_What you have to do_:
Check each line of the material that follows, and copy those holding the string "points".

_The data_:

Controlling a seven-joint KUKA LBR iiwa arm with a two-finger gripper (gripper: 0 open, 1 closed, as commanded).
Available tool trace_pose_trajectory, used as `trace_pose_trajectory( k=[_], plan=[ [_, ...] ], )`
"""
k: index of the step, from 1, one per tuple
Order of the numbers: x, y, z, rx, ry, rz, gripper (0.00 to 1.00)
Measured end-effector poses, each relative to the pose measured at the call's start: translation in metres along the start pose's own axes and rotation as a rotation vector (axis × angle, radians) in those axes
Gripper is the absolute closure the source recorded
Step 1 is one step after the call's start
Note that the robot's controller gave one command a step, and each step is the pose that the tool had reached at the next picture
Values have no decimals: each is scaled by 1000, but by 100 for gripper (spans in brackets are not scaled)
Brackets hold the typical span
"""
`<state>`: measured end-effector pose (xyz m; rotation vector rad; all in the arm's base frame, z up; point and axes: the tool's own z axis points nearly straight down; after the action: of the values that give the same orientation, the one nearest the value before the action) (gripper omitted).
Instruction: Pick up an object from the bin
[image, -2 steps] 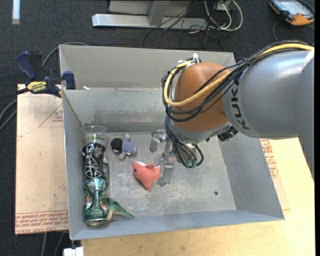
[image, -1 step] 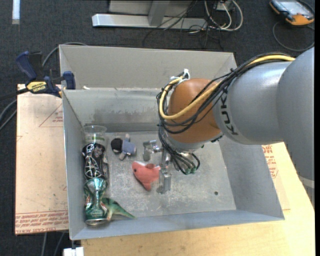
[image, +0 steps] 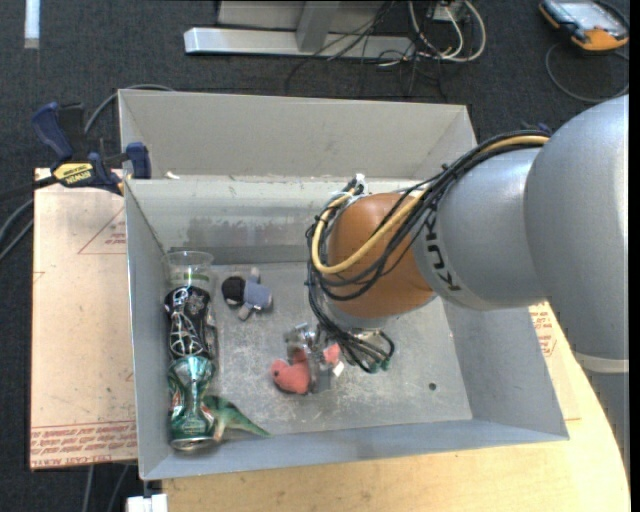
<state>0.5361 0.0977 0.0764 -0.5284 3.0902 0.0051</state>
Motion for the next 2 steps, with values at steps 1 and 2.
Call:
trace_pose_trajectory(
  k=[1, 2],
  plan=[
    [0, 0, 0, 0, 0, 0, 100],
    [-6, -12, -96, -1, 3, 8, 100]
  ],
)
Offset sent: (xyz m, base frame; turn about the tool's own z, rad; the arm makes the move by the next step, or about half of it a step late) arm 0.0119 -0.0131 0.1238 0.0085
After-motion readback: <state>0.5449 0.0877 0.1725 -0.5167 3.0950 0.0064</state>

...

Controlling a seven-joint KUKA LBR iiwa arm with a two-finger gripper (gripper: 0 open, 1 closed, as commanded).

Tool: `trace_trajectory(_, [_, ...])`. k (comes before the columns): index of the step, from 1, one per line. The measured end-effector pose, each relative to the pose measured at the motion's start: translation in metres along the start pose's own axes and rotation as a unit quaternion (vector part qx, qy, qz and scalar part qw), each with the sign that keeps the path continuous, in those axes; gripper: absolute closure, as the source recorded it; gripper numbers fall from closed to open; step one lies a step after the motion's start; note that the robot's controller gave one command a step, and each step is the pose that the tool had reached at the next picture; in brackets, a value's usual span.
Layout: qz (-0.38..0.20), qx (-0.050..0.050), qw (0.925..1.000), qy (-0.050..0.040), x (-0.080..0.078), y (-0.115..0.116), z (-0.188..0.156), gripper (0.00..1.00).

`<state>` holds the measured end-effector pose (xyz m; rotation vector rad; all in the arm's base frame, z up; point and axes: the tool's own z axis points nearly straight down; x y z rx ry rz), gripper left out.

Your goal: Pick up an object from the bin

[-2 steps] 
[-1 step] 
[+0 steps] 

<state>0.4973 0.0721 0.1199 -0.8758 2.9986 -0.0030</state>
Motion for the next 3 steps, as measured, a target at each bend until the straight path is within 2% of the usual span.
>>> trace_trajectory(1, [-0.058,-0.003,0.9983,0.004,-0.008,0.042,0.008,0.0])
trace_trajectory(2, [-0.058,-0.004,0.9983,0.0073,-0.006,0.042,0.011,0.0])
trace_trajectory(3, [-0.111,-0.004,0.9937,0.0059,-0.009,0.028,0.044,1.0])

_Answer area_:
`<state>`: measured end-effector pose (xyz m; rotation vector rad; all in the arm's base frame, z up; point and axes: the tool's own z axis points nearly straight down; after the action: of the values that give the same orientation, the one nearest the value before the action) (gripper omitted).
`<state>` holds the measured end-effector pose (xyz m; rotation vector rad; all in the arm's base frame, z up; point and axes: the tool's own z axis points nearly straight down; x y z rx ry rz), gripper left out.

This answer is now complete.